The day began 20 years ago with overcast skies and wisps of fog, a Friday.
Despite the fact that the weekend is not expected to brighten, Baltimore baseball fans bask in a warm glow that has been building since April.
The day began 20 years ago with overcast skies and wisps of fog, a Friday.
Despite the fact that the weekend is not expected to brighten, Baltimore baseball fans bask in a warm glow that has been building since April.
Their team, the American League cellar-dweller just a year earlier, has a chance to win the pennant. Just one game back of the Toronto Blue Jays with three to play, the Orioles need a sweep at SkyDome to make everyone forget about the previous season, the one that began with 21 losses and ended with 107.
"From the beginning, everybody figured they didn't have a chance," recalls Peter Angelos, still nearly four years away from becoming the owner. "But before you knew it, they were in the thick of it and almost made it."
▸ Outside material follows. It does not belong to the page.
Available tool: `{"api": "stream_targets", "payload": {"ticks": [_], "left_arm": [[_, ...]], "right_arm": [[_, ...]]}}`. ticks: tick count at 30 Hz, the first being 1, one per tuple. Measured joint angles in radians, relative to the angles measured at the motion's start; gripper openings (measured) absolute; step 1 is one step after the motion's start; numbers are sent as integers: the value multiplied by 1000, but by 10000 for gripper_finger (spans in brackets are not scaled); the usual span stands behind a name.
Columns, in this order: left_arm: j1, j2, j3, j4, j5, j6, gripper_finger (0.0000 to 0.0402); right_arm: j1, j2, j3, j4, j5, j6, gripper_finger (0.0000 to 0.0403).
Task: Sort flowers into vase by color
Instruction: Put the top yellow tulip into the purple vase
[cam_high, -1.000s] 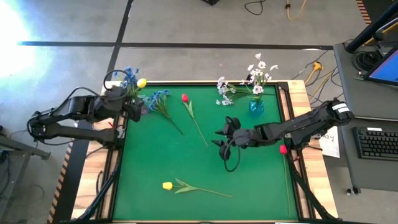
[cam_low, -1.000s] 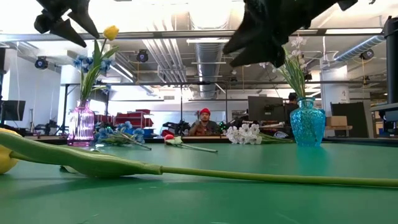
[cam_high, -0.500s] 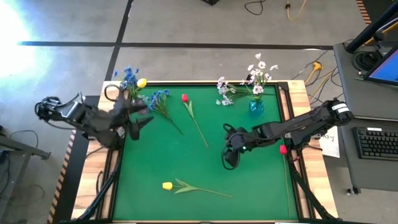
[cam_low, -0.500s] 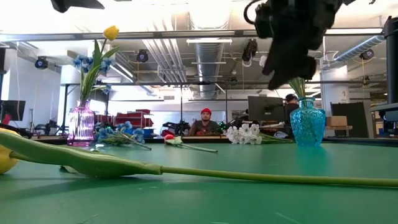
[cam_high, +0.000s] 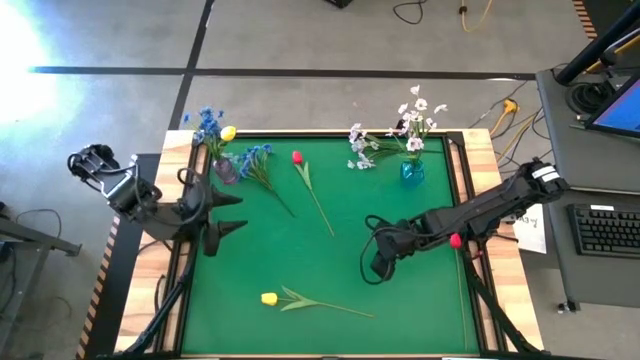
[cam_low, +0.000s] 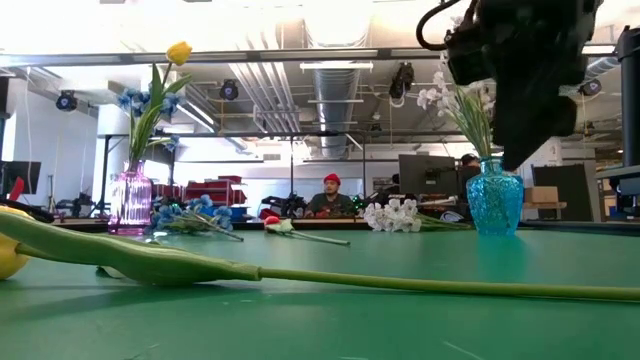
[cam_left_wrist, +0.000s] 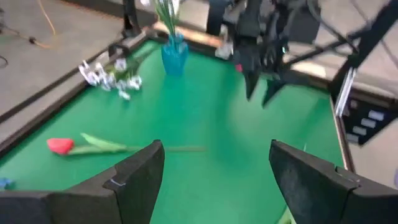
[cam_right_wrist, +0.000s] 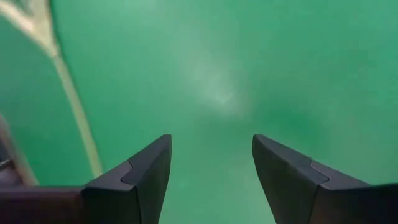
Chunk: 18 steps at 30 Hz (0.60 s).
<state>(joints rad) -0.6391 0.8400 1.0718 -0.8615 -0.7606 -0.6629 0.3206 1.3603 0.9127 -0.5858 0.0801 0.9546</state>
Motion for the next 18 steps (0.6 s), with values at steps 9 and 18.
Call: {"api": "stream_targets", "payload": {"ticks": [9,18], "left_arm": [[-15,69,-87,-11,91,-30,278],[-17,171,-119,-6,160,-36,278]], "right_arm": [[-37,85,0,106,54,-196,216],[-39,222,0,232,142,-311,216]]}}
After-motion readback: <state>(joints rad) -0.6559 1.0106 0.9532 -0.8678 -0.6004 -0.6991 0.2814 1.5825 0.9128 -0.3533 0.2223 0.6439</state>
Their assets? A legitimate star, Cal Ripken Jr., and a supporting cast of characters with an average salary of $324,000. A manager, Frank Robinson, who as one of the most feared hitters of his era dared pitchers to knock him down. And a region of believers who ask, "Why Not?"
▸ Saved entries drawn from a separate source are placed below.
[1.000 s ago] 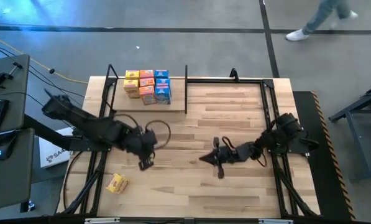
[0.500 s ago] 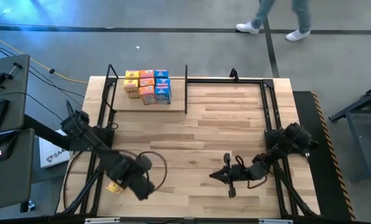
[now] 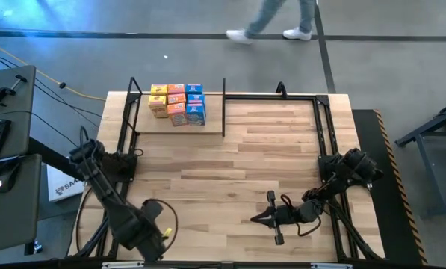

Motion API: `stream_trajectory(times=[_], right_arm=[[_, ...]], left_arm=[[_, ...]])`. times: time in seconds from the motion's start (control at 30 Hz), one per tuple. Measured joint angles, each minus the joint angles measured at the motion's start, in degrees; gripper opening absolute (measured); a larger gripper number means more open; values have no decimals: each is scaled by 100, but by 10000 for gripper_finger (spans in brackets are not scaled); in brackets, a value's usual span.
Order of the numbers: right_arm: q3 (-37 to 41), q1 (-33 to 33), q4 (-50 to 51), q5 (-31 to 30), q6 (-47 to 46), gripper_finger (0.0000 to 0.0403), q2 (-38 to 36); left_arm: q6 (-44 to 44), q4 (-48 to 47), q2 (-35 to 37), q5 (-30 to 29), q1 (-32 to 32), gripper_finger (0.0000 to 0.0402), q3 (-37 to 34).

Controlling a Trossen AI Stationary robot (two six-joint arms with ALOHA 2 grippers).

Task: Stack cereal on shelf
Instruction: Put the yellow cereal box on the shelf aligned with the other yellow cereal box

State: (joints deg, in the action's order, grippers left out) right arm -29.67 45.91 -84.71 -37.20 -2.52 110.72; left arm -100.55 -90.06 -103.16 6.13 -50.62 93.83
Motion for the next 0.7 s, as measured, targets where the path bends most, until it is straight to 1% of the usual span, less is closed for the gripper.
stream_trajectory(times=[0.17, 0.27, 0.47, 0.6, 0.7], right_arm=[[0, -15, 0, 16, -2, 0, 0], [0, -15, 0, 16, -9, 0, 0], [0, -15, 0, 18, -18, 0, 0], [0, -15, 0, 18, -20, 0, 0], [0, -15, 0, 16, -21, 0, 0]], left_arm=[[-183, 14, 168, 26, -177, 274, -449], [-402, 144, 403, 33, -249, 274, -836], [-903, 1243, 1027, -141, -349, 274, -1772], [-1202, 1416, 1244, -105, -426, 274, -2241], [-1223, 1552, 1274, -87, -429, 272, -2364]])
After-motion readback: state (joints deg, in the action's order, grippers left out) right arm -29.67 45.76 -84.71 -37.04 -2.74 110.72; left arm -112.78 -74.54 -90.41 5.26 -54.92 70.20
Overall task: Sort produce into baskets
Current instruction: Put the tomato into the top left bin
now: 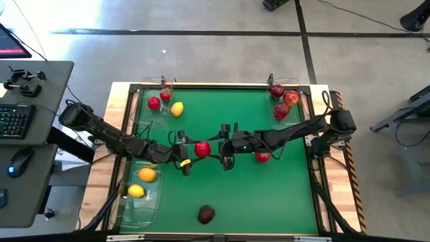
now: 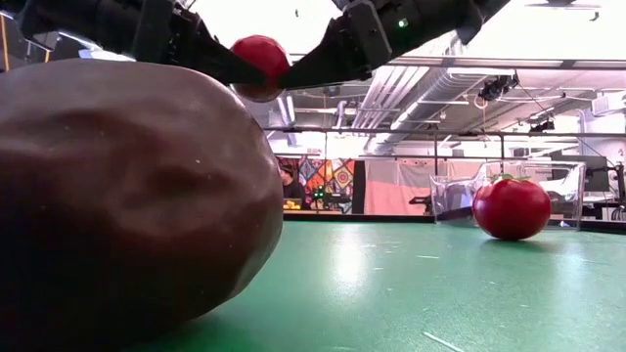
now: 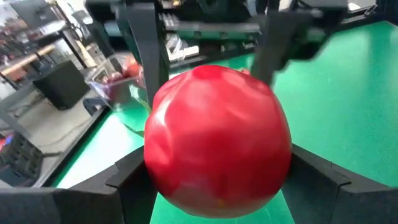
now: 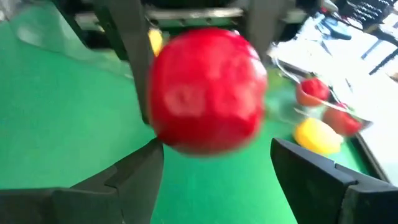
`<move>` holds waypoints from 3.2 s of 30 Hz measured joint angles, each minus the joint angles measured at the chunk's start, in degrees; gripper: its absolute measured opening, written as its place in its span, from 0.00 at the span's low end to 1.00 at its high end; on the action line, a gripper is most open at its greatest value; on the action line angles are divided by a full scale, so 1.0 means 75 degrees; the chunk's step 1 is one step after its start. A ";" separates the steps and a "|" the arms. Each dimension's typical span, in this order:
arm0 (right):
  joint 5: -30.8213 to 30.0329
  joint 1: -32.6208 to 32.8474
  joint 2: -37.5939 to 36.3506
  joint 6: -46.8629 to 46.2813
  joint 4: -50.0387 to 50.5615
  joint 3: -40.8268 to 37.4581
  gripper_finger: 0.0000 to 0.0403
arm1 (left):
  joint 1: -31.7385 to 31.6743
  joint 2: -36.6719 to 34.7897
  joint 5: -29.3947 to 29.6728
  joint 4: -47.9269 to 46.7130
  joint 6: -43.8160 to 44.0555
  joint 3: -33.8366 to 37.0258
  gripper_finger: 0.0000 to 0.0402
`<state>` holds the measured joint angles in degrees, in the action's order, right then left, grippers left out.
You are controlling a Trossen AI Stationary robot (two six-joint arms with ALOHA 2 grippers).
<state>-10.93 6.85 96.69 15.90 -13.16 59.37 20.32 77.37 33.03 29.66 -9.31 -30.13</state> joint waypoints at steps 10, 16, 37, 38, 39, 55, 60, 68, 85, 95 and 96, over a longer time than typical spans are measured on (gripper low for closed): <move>-0.1096 -0.0150 -0.0565 -0.0487 0.1836 0.0000 0.61 | -0.0064 -0.1578 0.1121 -0.3900 0.1412 -0.0612 0.66; -0.0840 -0.0274 -0.0519 -0.0586 0.1974 0.0000 0.46 | -0.0755 -0.2455 0.1080 -0.8974 0.3651 -0.2369 0.66; -0.0515 -0.0268 -0.0505 -0.0515 0.2022 0.0000 0.01 | -0.7041 -0.1833 -0.2134 -1.3141 0.3199 -0.4095 0.66; -0.0514 -0.0268 -0.0505 -0.0515 0.2036 0.0000 0.01 | -0.7285 -0.1666 -0.2237 -1.3092 0.3075 -0.4095 0.66; -0.0517 -0.0268 -0.0505 -0.0515 0.2062 0.0003 0.00 | -0.7509 -0.1500 -0.2344 -1.3001 0.2938 -0.4095 0.66; -0.0514 -0.0268 -0.0505 -0.0597 0.2365 0.0000 0.00 | -0.8717 0.0951 -0.3415 -1.1995 0.1877 -0.4095 0.66; -0.0514 -0.0268 -0.0505 -0.0597 0.2392 0.0000 0.00 | -0.8714 0.1184 -0.3135 -1.1959 0.1693 -0.4095 0.66; -0.0329 -0.0267 -0.0502 -0.0600 0.2417 0.0001 0.00 | -0.8708 0.1191 -0.2986 -1.2093 0.1297 -0.4095 0.68; -0.0314 -0.0265 -0.0499 -0.0600 0.2417 0.0000 0.00 | -0.8705 0.1191 -0.2591 -1.2366 0.0335 -0.4095 0.68; -0.0313 -0.0265 -0.0499 -0.0603 0.2417 0.0001 0.00 | -0.8699 0.1191 -0.2749 -1.2454 -0.0176 -0.4095 0.69; -0.0313 -0.0265 -0.0499 -0.0603 0.2416 0.0000 0.00 | -0.8685 0.1191 -0.2781 -1.2492 -0.0237 -0.4095 0.69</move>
<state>-13.28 4.86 92.95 11.38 4.96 59.37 -44.82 86.30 12.16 -64.03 -11.09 -60.84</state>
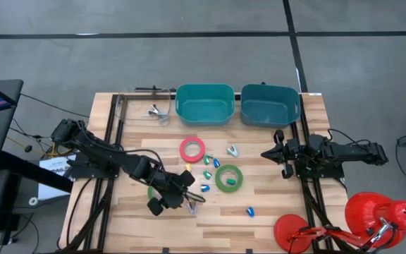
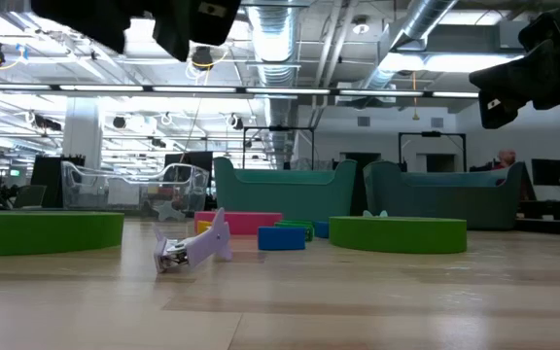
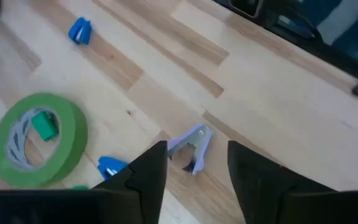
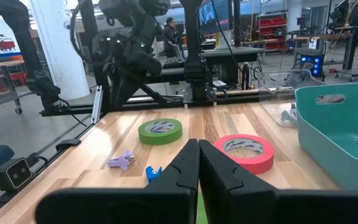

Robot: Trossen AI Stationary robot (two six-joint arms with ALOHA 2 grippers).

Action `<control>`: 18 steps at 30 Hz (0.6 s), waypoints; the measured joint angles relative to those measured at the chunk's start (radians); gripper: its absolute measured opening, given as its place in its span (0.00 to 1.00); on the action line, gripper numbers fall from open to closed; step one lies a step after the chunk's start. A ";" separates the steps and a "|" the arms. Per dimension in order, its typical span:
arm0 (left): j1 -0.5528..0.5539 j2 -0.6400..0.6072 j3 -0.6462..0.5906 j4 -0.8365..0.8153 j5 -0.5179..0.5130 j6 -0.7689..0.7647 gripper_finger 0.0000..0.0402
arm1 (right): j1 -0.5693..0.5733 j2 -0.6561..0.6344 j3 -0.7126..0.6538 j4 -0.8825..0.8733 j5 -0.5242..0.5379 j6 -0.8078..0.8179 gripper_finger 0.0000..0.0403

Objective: Pick and place Stapler, Stapler remover, tape
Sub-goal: Put the purple staple remover into the transparent bin

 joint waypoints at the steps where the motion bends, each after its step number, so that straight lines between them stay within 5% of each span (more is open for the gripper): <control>1: -0.008 0.000 -0.009 0.006 -0.007 0.015 0.43 | 0.000 0.000 0.000 0.000 0.000 0.000 0.00; 8: -0.052 0.008 -0.043 0.065 -0.029 0.024 0.56 | 0.000 0.000 0.000 0.000 0.000 0.000 0.00; 18: -0.075 0.068 -0.041 0.105 -0.025 0.141 0.54 | 0.000 0.000 0.000 0.000 0.000 0.000 0.00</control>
"When an underdog stays in the mix, the longer you keep him in the mix, the more he believes and the more the fan base believes," says Bill Ripken, the second baseman. "I believe everyone on the club believed, 'Somebody's got to win, why not us?' "
After the season, Moss Klein marvels in The Sporting News: "How they managed to go so far is a complete mystery."
Maybe. But on Sept. 29, 1989, the Baltimore players and their fans know their fate boils down to one stark mathematical statement: One-hundred fifty-nine games down, three to go. Snatch all three, and the Orioles secure a place in the playoffs. Win two, and it's back to Baltimore for a one-game showdown at Memorial Stadium.
"I'd rather be in Toronto's position, but I'll take where we are," Robinson says. "I know five other ballclubs who would like to be where we are."
No one can foresee the Birds dropping the first two games, falling three runs short, when their bullpen can't stop Toronto's hitters. Still, the "Why Not?" Orioles end the season with a win - Ben McDonald's first - and remain in this era of diminished expectations one of the most exciting teams in the region's rich sports history.
On that final weekend in Toronto, Jays fans are plenty nervous. Despite wresting first place from the Orioles in early September, the team can't seem to get Baltimore off its rear bumper.
The Birds are loose. They aren't supposed to be here. They are nobodies.
"It just seemed like another two out of three we had to go out and win," Bill Ripken recalls.
"SkyDome had just opened up, and a young group of guys - Curt Schilling, Ben McDonald, Pete Harnisch and Steve Finley - were just trying to get our feet wet all at the same time," McDonald remembers. "I'm just about three months out of college ball and never played before more than about 12,000 people and come from a hometown of 18,000 people. All of the sudden at 21 years old I'm in the big leagues, I'm in the middle of a pennant race and experiencing 50,000 people in SkyDome. I was like a kid in a candy store. My eyes were as big as saucers."
The pitching matchups are Todd Stottlemyre (7-7) vs. Jeff Ballard (18-8), Jimmy Key (13-14) vs. Harnisch (5-9) and Jose Nunez (0-0) vs. Bob Milacki (14-12).
In the first game, the Orioles score one run in the first inning on a Phil Bradley home run, a score that holds until the eighth, when Toronto puts one on the scoreboard. In the 11th inning, Toronto pushes another run across. The Orioles' margin for error is gone.
"Nothing changed. The game was over, and we just said, 'We need to win these next two and we've got it,' " Bill Ripken says. "We actually looked at it like we're going to bring it back to Baltimore and win this."
Walking across railroad tracks on his way back to the hotel Friday night, Harnisch punctures his foot on a nail.
"If Harnisch don't step on that nail, who knows?" says catcher Chris Hoiles, a late-season call-up. "Don't get me wrong, Dave Johnson fills in and pitches a great game, but when something like that happens, it does something to you."
Loser of five straight, Johnson will pitch on three days' rest.
The Jays strike early with a run in the first, but Johnson steadies.
"I was smart enough to realize after about the second inning that you couldn't hit a ball out of that ballpark, with the dome open and the wind swirling, with a cannon. So I was throwing fastball after fastball right down the middle saying, 'Fellas, see how far you can hit it,' and they did, but they couldn't hit it out," says Johnson.
The Orioles answer with two in the third and one in the fourth. Johnson pitches seven innings, giving up two runs on two hits. But Toronto comes up three eighth-inning runs, and the Orioles have no answer in the ninth. Sadly, Baltimore fans have the answer to "Why Not? "
"Our magic dust ran out," says Bill Ripken. "Cinderella's slipper fell off at midnight and hit us."